Annali di Ca’ Foscari. Serie occidentale

Journal | Annali di Ca’ Foscari. Serie occidentale
Journal issue | 53 | 2019
Research Article | “She hangs on the western wall”: Breaking the Myth of the Renaissance in Thomas Pynchon’s V.

“She hangs on the western wall”: Breaking the Myth of the Renaissance in Thomas Pynchon’s V.

Abstract

Since the time of its publication in 1963, Pynchon’s first novel V. has been triggering an intense and still ongoing critical debate upon the function of history and tradition in contemporary literature. As a specimen of postmodern historiographic metafiction, V. enacts complex intertextual strategies, directed at debunking the Western literary tradition, thus questioning its significance in contemporary society. The present contribution aims at extending previous scholarship on the problem of tradition in Pynchon’s fiction, by focusing on the use of the Renaissance in the seventh chapter of V. selected as a case study.

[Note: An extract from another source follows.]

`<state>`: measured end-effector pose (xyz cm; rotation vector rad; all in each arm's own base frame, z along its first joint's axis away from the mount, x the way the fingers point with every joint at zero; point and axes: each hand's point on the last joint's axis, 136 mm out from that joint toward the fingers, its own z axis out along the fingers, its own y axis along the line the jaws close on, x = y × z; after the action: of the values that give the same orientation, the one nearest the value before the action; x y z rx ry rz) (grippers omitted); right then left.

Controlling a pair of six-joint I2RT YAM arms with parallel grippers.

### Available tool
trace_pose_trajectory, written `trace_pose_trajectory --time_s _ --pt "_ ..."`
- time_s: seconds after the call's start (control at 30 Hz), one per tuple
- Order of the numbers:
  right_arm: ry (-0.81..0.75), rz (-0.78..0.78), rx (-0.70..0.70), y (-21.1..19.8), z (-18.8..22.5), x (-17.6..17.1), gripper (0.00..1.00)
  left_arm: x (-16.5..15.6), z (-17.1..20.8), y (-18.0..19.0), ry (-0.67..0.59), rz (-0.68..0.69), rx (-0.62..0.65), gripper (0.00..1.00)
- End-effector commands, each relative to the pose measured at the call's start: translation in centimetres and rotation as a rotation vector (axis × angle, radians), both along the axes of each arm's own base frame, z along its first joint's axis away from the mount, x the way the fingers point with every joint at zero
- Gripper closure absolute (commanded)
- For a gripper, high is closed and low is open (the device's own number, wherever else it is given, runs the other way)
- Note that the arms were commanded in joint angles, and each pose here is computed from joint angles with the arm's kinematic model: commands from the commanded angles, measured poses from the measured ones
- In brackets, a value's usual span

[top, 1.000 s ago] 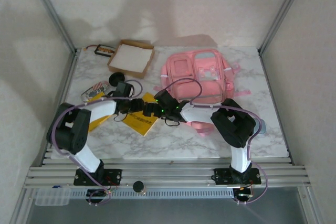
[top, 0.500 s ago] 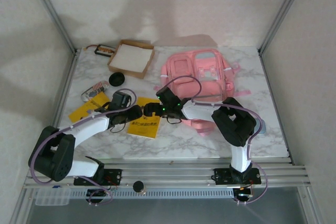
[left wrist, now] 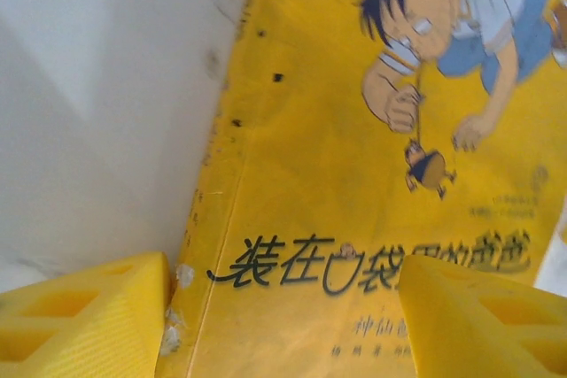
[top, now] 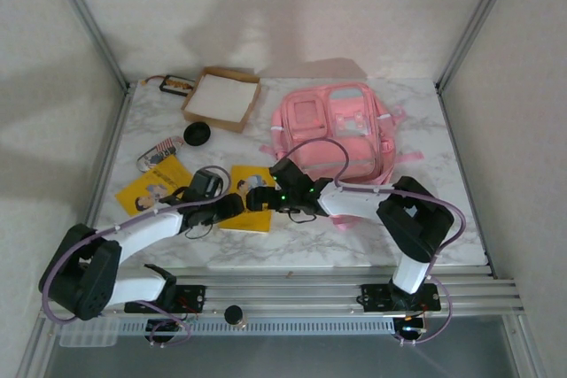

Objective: Pack the student bag
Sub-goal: Rotate the book at the center of the table, then pick up the book from the center of the table.

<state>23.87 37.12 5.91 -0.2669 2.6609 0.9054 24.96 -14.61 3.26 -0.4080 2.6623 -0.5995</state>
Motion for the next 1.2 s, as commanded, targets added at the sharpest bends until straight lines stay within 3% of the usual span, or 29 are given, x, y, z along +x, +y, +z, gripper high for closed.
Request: trace_pose_trajectory --time_s 0.0,0.1,0.23,0.43,0.6,1.17 --pt "-0.015 0.012 0.009 -0.6 1.0 -0.6 0.03 -1.1 1.0 -1.7 0.002 0.008 -0.104 0.31" --pt "-0.001 0.016 -0.018 -0.7 0.7 -0.6 0.05 -1.1 1.7 -1.6 -0.021 0.023 -0.114 0.31" --pt "0.034 -0.005 -0.038 -0.6 -0.2 -0.6 0.15 -0.7 1.8 0.2 -0.042 0.062 -0.012 0.32" --pt "0.0 -0.072 -0.129 -1.8 -1.7 0.2 0.18 -1.4 0.3 0.0 -0.001 0.028 0.0 0.33" --pt "0.044 -0.034 -0.093 -0.5 -2.7 -0.4 0.19 -1.7 -0.2 -1.5 0.018 -0.037 -0.047 0.34" --pt "0.046 0.037 0.122 2.9 1.9 -0.8 0.32 -2.3 -0.9 -2.0 0.026 -0.062 -0.053 0.35"
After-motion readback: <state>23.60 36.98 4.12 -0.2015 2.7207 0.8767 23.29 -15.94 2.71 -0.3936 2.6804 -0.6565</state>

Far from marginal, Pynchon’s parodic references to the Italian Renaissance tradition and its cultural artifacts, whether through the artistic productions, or the idea of the Renaissance seen as a pivotal moment of the socio-historical development of the Western world, testify to the process of deconstruction of the paradigmatic role of the Renaissance for the American literary field in the late twentieth century, also in its global and transnational dimension.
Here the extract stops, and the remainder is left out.